Pada masa mendatang tampaknya bank sentral harus memberi bobot yang lebih besar
pada data ekonomi yang lain dalam menentukan kebijakan moneternya.

Dalam beberapa tahun ini banyak bank sentral di dunia mempraktikkan kerangka
kebijakan inflation targeting (IT). Target suatu bank sentral, menurut kerangka kebijakan
ini, hanyalah satu, yaitu inflasi. Biasanya pada awal tahun bank sentral tersebut akan
menyebutkan target inflasinya. Kemudian, kebijakan moneter bank sentral tersebut
sepanjang tahun akan ditujukan agar target inflasi tersebut tercapai.

Bank sentral akan menaikkan suku bunga bila inflasi berada di atas yang telah
ditargetkan. Menaikkan suku bunga diharapkan akan memperlambat pertumbuhan
ekonomi sehingga tekanan inflasi dari sisi permintaan akan berkurang. Pada saat
permintaan kurang, biasanya produsen akan mengalami kesulitan untuk menaikkan harga
jual produknya. Maka, level harga secara umum akan terjaga.

Sebaliknya, pada saat tekanan inflasi dirasa terlalu rendah, bank sentral tidak memiliki
insentif untuk menaikkan suku bunga. Bahkan, bank sentral dapat menurunkan suku
bunga bila pertumbuhan ekonomi dirasakan lebih lambat dari yang seharusnya. Kerangka
kebijakan IT timbul karena kepercayaan banyak ekonom bahwa kebijakan moneter
kurang efektif dalam memengaruhi fluktuasi jangka pendek yang terjadi pada suatu
perekonomian. Dalam jangka panjang kebijakan moneter hanya dapat memengaruhi
inflasi (harga). Jadi, menurut mereka, tidaklah tepat bila kebijakan moneter ditujukan
untuk merespons fluktuasi jangka pendek (seperti fluktuasi pertumbuhan ekonomi).

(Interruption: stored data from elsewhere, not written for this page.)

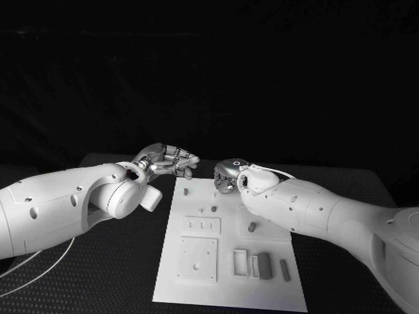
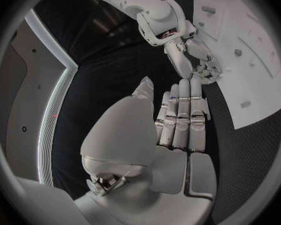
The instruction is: Assemble the parts on the task board
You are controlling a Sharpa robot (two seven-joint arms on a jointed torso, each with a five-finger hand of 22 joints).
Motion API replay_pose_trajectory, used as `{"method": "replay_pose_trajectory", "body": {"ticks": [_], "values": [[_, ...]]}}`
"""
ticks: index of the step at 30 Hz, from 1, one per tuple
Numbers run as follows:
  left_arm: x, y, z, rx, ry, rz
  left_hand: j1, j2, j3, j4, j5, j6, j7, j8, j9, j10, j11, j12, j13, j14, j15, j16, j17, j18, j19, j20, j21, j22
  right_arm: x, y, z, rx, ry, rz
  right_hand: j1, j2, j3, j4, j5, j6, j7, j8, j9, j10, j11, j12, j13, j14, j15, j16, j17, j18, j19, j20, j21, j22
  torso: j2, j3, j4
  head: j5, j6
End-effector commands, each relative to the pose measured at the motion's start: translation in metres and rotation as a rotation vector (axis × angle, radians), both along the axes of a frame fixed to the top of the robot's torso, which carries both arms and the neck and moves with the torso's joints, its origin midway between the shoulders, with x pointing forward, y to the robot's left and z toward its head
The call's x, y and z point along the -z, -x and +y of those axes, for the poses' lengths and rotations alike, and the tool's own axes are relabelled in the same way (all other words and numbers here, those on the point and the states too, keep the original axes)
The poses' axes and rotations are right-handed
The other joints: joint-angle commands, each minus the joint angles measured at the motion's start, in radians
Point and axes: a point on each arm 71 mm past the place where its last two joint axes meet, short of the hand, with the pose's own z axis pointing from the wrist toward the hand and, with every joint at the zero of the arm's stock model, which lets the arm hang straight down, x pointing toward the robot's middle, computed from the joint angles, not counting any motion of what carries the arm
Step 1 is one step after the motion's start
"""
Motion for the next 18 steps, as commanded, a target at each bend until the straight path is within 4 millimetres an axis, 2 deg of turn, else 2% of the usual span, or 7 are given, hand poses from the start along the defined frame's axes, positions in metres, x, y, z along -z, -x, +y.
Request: {"method": "replay_pose_trajectory", "body": {"ticks": [1,18], "values": [[-0.0016,-0.0001,-0.0014,0.004,0.002,-0.009,-0.001,-0.008,-0.001,0.0,0.003,-0.001,0.005,-0.007,0.001,0.004,0.003,-0.003,0.002,0.001,0.006,-0.004,0.002,0.02,0.003,-0.007,-0.006,0.002,-0.0006,-0.0011,-0.0035,0.017,0.004,-0.017,0.005,-0.001,-0.004,0.005,0.001,0.03,-0.003,0.002,0.004,-0.028,0.006,0.003,-0.002,-0.003,-0.002,0.004,-0.002,0.006,-0.002,0.001,0.0,0.016,0.0,0.0002,-0.0001,0.0,0.001],[-0.0015,-0.0003,-0.0012,0.004,0.002,-0.009,-0.001,-0.007,0.0,0.0,0.003,-0.001,0.005,-0.007,0.002,0.005,0.003,-0.005,0.002,0.001,0.006,-0.005,0.003,0.019,0.003,-0.007,-0.007,0.002,-0.0012,-0.0015,-0.007,0.024,-0.004,-0.027,0.007,0.001,-0.006,0.005,0.001,0.037,-0.006,0.005,0.005,-0.022,0.004,0.008,-0.004,0.0,-0.005,0.011,-0.006,0.006,0.002,-0.001,0.003,0.017,0.0,-0.0002,0.0003,-0.001,0.001]]}}
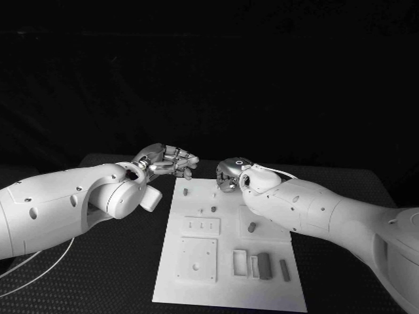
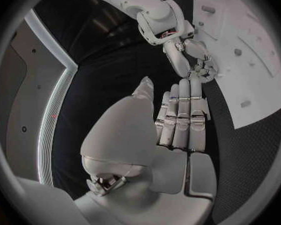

Kebijakan moneter seharusnya ditujukan untuk mengendalikan hal yang memang benar-
benar dapat dikendalikannya, yaitu inflasi. Inflasi yang terkendali merupakan prasyarat
untuk terjadinya keadaan makroekonomi yang lebih baik, seperti terciptanya
pertumbuhan ekonomi yang baik, penciptaan lapangan kerja, dan kenaikan tingkat
kemakmuran.

Dampak buruk
IT menjadi amat populer dalam beberapa puluh tahun terakhir karena keberhasilan
negara-negara seperti Jerman dan Selandia Baru dalam menciptakan tingkat inflasi yang
rendah dan laju pertumbuhan ekonomi yang baik. Banyak negara saat ini sudah secara
resmi menyatakan menjalankan kerangka kebijakan ini. Walaupun masih banyak juga
negara yang belum mengadopsi kebijakan IT secara formal, dalam praktiknya mereka
amat memerhatikan inflasi dan cenderung mengabaikan fluktuasi jangka pendek dari
perekonomian. Dengan kata lain, sebuah bank sentral tidak akan serta-merta
melonggarkan kebijakan moneternya di tengah ancaman perlambatan ekonomi bila laju
inflasi dianggap masih tinggi.

The Fed, misalnya, belum mengadopsi kerangka kebijakan IT secara formal. Akan tetapi,
dalam menentukan kebijakan moneternya, bank sentral AS tersebut amat memerhatikan
inflasi. Terkadang mereka agak mengabaikan hal yang lain. Praktik tersebut tampaknya
telah membuat bank sentral AS tersebut terlambat bertindak, yang pada dasarnya turut
memperburuk keterpurukan ekonomi AS pada saat ini.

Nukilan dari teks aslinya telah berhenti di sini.